### Work to be completed:
Return the data below exactly as given, except for the images.

### Data extract:
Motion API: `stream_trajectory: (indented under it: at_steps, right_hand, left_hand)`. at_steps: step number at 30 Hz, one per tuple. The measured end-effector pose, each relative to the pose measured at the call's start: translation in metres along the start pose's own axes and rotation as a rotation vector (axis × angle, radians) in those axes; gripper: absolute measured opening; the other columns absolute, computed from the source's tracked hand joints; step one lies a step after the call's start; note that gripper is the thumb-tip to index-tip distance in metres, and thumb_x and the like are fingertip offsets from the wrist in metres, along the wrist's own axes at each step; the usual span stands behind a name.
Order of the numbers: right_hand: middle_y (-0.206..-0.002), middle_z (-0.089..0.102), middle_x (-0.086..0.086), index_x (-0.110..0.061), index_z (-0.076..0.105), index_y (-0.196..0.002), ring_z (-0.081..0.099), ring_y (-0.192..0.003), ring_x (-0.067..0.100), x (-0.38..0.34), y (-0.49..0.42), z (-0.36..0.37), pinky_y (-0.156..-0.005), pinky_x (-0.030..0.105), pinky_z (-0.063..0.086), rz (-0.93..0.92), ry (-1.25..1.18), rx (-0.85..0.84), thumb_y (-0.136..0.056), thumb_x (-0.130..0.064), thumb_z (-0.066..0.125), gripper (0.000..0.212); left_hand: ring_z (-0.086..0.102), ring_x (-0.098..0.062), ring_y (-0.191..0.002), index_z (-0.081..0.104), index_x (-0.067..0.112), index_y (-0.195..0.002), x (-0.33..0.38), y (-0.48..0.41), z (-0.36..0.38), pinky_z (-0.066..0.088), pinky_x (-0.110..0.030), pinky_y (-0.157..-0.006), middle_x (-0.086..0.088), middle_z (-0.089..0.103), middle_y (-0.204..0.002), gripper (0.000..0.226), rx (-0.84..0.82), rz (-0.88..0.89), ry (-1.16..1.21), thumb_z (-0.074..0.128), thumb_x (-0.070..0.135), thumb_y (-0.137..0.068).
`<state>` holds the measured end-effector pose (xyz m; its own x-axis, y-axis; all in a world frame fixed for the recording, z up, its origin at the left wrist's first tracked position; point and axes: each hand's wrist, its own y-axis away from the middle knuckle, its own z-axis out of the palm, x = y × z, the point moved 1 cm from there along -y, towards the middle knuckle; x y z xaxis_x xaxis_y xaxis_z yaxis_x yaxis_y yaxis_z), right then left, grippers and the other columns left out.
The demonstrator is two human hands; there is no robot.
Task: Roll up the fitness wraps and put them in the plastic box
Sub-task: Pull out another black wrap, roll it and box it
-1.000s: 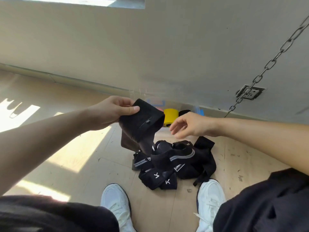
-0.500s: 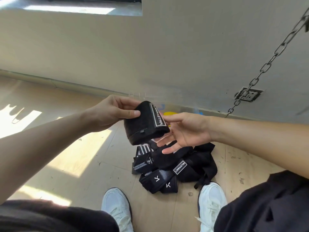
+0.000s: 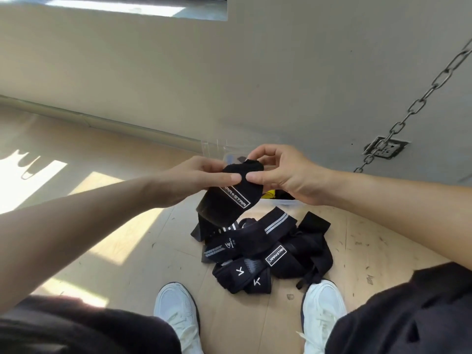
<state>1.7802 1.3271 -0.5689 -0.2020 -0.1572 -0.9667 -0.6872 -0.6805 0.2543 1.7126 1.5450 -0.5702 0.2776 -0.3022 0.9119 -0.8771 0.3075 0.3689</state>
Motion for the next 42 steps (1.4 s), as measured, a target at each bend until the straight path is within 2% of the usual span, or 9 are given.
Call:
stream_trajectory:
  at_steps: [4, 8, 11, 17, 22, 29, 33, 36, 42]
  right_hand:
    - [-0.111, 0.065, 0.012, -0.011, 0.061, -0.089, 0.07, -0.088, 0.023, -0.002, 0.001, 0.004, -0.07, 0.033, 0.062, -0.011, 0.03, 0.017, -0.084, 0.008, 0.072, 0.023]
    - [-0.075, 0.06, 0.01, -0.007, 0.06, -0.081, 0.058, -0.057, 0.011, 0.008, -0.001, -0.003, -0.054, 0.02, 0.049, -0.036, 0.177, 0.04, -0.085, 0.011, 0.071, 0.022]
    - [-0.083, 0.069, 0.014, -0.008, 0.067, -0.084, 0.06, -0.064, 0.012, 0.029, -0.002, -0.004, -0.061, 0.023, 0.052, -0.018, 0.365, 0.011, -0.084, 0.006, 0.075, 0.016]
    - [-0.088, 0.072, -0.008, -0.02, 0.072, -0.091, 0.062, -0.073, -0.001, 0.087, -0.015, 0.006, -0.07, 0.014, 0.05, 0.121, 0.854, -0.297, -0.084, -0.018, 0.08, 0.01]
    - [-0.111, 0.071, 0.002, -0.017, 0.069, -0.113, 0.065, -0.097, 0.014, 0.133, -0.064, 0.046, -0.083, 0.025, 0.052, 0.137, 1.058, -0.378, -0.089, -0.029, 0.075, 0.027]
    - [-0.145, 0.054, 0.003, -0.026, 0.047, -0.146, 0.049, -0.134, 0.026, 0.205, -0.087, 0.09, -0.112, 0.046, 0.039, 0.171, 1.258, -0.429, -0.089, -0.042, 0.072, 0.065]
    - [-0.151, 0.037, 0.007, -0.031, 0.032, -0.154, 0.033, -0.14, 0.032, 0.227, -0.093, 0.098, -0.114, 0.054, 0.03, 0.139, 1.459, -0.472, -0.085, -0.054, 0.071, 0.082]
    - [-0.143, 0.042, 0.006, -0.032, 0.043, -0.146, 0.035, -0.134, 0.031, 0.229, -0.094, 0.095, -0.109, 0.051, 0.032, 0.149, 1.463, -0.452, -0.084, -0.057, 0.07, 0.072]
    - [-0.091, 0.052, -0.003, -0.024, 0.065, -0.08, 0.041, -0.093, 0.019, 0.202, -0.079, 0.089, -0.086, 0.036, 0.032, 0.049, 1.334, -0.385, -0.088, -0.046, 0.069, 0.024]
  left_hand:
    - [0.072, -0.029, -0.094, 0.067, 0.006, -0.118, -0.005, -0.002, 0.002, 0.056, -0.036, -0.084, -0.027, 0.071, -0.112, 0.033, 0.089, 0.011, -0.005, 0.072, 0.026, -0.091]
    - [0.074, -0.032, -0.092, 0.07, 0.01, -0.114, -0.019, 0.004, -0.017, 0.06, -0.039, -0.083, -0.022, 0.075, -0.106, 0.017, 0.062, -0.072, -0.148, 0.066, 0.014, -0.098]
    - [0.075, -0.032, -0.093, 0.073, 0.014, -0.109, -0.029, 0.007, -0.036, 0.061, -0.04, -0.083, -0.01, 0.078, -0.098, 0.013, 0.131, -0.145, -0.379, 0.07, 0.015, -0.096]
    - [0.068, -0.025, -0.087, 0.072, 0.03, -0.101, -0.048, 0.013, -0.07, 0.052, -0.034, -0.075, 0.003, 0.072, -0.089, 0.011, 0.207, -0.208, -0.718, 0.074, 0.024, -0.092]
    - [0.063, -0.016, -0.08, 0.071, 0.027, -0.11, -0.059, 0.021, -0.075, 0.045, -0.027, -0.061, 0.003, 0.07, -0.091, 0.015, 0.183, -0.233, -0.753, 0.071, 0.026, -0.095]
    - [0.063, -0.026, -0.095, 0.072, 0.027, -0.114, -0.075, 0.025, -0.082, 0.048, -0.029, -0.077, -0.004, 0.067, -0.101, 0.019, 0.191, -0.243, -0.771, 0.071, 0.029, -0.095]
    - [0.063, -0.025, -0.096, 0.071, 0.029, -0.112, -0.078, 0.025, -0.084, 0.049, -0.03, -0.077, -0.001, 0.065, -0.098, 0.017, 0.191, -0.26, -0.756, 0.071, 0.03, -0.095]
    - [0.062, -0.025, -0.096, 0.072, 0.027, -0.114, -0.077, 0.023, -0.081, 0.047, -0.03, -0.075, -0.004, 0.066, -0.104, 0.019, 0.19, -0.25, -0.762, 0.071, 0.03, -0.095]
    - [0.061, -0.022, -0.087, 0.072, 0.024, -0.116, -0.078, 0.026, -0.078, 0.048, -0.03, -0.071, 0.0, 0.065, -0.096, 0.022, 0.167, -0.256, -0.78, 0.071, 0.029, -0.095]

### Exercise answer:
Motion API: `stream_trajectory: (indented under it: at_steps, right_hand, left_hand)`. at_steps: step number at 30 Hz, one per tuple. The measured end-effector pose, each relative to the pose measured at the call's start: translation in metres along the start pose's own axes and rotation as a rotation vector (axis × angle, radians) in those axes; gripper: absolute measured opening; the other columns absolute, computed from the source's tracked hand joints; step one lies a step after the call's start; note that gripper is the thumb-tip to index-tip distance in metres, and thumb_x and the like are fingertip offsets from the wrist in metres, along the wrist's own axes at each step; the usual span stands behind a name.
Order of the numbers: right_hand: middle_y (-0.206..-0.002), middle_z (-0.089..0.102), middle_x (-0.086..0.086), index_x (-0.110..0.061), index_z (-0.076..0.105), index_y (-0.196..0.002), ring_z (-0.081..0.099), ring_y (-0.192..0.003), ring_x (-0.067..0.100), x (-0.38..0.34), y (-0.49..0.42), z (-0.36..0.37), pinky_y (-0.156..-0.005), pinky_x (-0.030..0.105), pinky_z (-0.063..0.086), rz (-0.93..0.92), ry (-1.25..1.18), rx (-0.85..0.84), thumb_y (-0.136..0.056), thumb_x (-0.130..0.064), thumb_z (-0.066..0.125), gripper (0.000..0.212); left_hand: ring_z (-0.086..0.102), ring_x (-0.098..0.062), ring_y (-0.191..0.002), index_z (-0.081..0.104), index_x (-0.067..0.112), index_y (-0.195..0.002), x (-0.33..0.38), y (-0.48..0.41), z (-0.36..0.38), pinky_z (-0.066..0.088), pinky_x (-0.110..0.030), pinky_y (-0.157..-0.006), middle_x (-0.086..0.088), middle_z (-0.089..0.103), middle_y (-0.204..0.002), gripper (0.000..0.226), rx (-0.84..0.82), rz (-0.88..0.89), ry (-1.16..1.21), thumb_z (-0.074..0.128), thumb_x (-0.070..0.135), thumb_y (-0.137..0.068).
`<state>` holds the measured end-effector pose (xyz m; its own x-axis, y-axis; all in a world frame fixed for the recording, z up, its origin at the left wrist's first tracked position; point and axes: each hand's wrist, its own y-axis away from the middle knuckle, its own z-axis out of the palm, x = y × z, the point moved 1 cm from there along -y, towards the middle knuckle; x y z xaxis_x xaxis_y xaxis_z yaxis_x yaxis_y yaxis_z), right then left, grippers and the other columns left out.
The demonstrator is two human hands; there is no robot.
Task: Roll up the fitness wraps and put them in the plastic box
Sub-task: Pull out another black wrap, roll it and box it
-1.000s: 
-0.500s: 
+0.000s: 
<state>1.7802 1.3271 -0.5689 -0.2020 -0.1572 -0.9667 -0.6872 -0.6805 0.2543 1.7126 1.5450 -0.5702 0.2776 -0.3022 0.9119 -0.8771 0.3075 0.3689</state>
Motion for the next 42 steps (1.4 s), as measured, a target at each bend until the straight path is within 2% of the usual span, or 9 are given.
Call:
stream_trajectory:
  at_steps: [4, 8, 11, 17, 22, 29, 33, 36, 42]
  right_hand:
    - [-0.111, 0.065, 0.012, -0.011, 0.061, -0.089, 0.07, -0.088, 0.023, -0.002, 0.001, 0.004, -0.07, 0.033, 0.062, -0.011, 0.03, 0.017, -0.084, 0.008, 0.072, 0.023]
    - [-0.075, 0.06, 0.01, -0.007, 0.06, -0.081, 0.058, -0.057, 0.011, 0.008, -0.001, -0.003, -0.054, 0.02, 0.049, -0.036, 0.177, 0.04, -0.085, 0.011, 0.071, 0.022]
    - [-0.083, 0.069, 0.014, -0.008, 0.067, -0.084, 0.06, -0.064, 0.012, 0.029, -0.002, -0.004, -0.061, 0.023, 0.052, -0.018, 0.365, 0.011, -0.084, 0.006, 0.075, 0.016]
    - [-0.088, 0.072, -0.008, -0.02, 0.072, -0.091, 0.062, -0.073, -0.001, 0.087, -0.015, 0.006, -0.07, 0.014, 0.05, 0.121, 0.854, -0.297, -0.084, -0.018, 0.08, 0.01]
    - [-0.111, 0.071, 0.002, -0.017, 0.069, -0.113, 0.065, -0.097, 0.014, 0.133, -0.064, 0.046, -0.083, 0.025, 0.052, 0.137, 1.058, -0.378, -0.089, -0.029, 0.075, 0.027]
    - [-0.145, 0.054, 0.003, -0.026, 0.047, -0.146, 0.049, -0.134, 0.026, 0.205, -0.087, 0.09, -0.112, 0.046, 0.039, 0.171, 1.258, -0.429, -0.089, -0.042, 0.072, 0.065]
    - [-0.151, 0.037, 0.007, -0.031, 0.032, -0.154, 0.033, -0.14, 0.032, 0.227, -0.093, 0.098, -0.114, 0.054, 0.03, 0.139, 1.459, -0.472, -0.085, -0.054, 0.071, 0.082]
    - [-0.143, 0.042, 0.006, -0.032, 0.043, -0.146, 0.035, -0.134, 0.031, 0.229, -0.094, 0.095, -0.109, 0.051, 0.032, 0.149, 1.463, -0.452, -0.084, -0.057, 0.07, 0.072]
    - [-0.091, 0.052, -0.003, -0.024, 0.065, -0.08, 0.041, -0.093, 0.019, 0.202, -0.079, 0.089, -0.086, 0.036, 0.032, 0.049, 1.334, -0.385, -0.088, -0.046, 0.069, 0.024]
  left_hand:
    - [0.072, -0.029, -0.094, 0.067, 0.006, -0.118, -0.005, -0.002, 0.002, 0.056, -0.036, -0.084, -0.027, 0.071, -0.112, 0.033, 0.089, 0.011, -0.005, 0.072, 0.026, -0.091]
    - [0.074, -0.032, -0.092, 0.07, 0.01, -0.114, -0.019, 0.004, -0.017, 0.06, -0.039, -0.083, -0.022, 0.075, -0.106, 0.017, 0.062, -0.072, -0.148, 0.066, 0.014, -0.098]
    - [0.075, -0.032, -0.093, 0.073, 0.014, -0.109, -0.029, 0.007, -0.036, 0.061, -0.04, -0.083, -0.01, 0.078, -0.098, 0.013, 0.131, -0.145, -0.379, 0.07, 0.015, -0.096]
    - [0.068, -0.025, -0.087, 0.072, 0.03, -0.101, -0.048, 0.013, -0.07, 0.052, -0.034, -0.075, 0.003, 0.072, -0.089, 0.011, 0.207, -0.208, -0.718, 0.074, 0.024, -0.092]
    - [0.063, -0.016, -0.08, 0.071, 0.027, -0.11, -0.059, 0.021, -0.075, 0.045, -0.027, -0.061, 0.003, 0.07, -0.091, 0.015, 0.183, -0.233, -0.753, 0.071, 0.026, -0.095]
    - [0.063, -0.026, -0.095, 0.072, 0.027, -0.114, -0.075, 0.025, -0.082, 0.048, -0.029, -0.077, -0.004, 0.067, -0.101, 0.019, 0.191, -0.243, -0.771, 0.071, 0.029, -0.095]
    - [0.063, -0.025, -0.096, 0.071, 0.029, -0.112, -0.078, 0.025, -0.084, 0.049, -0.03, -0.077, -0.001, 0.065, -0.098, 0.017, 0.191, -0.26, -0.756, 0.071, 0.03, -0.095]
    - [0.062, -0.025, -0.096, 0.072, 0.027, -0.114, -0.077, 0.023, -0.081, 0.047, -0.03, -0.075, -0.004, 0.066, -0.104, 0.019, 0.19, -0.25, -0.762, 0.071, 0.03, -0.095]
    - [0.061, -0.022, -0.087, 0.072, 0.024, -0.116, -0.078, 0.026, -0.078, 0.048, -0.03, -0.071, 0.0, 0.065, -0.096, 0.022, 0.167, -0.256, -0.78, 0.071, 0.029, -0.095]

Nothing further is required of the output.